▼▼▼

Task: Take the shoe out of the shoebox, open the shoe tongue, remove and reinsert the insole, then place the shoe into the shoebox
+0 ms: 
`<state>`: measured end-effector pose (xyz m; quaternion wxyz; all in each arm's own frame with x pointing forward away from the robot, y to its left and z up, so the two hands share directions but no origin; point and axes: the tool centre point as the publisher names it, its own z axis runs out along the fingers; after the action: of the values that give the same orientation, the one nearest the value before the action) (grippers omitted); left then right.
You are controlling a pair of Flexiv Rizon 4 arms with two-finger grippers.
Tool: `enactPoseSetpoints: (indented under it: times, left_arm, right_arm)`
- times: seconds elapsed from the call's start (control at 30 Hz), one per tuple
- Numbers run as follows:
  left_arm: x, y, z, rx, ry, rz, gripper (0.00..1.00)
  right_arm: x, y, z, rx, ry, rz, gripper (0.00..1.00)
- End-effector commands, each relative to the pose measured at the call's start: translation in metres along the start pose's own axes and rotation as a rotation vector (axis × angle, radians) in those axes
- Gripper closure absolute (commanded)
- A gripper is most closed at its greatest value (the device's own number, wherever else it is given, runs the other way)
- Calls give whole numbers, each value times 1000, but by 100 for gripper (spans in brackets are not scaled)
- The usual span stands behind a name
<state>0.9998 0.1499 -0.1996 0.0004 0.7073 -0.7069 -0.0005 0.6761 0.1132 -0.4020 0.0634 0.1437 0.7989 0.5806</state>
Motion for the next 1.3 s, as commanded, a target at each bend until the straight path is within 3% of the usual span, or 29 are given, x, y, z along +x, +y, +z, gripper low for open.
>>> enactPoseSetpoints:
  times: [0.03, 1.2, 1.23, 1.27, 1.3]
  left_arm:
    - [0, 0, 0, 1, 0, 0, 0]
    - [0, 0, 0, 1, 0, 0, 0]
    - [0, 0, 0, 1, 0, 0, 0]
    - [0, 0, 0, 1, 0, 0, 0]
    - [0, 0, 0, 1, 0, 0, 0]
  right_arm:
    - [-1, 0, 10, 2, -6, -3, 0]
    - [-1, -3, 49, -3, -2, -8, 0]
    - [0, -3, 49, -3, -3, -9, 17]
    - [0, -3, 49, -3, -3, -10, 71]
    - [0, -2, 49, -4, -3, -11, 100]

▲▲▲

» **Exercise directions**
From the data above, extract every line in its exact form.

» **Solution for this exercise**
Task: Take the shoe out of the shoebox, open the shoe tongue, remove and reinsert the insole, then place the shoe into the shoebox
+0 ms: 
`<state>`: measured end-effector pose (xyz m; quaternion wxyz; all in each arm's own frame with x pointing forward away from the robot, y to its left and z up, so the two hands share directions but no origin; point and axes: the tool centre point as the publisher names it, its own z axis runs out along the fingers; after the action: of the values that give the same orientation, the one nearest the value before the action) (grippers omitted); left then right.
You are controlling a pair of Flexiv Rizon 4 arms with two-finger grippers.
Tool: `enactPoseSetpoints: (indented under it: times, left_arm, right_arm)`
- times: seconds elapsed from the call's start (control at 30 Hz), one per tuple
- Numbers run as follows:
  left_arm: x, y, z, rx, ry, rz, gripper (0.00..1.00)
  right_arm: x, y, z, rx, ry, rz, gripper (0.00..1.00)
- End-effector commands, each relative to the pose measured at the call's start: translation in metres along the start pose's own axes and rotation as a rotation vector (axis × angle, radians) in those axes
- Gripper closure absolute (commanded)
- A gripper is most closed at its greatest value (the device's own number, wherever else it is given, runs the other way)
- Calls give whole numbers, each value times 1000, but by 100 for gripper (spans in brackets are not scaled)
- The usual span stands behind a name
<state>0.9998 0.1499 -0.1996 0.0004 0.7073 -0.7069 -0.0005 0.6761 0.1132 -0.4020 0.0634 0.1437 0.7989 0.5806</state>
Motion for the next 1.3 s, as commanded, a target at each bend until the straight path is within 3% of the usual span, or 29 are given, x, y, z along +x, +y, +z, gripper low for open.
>>> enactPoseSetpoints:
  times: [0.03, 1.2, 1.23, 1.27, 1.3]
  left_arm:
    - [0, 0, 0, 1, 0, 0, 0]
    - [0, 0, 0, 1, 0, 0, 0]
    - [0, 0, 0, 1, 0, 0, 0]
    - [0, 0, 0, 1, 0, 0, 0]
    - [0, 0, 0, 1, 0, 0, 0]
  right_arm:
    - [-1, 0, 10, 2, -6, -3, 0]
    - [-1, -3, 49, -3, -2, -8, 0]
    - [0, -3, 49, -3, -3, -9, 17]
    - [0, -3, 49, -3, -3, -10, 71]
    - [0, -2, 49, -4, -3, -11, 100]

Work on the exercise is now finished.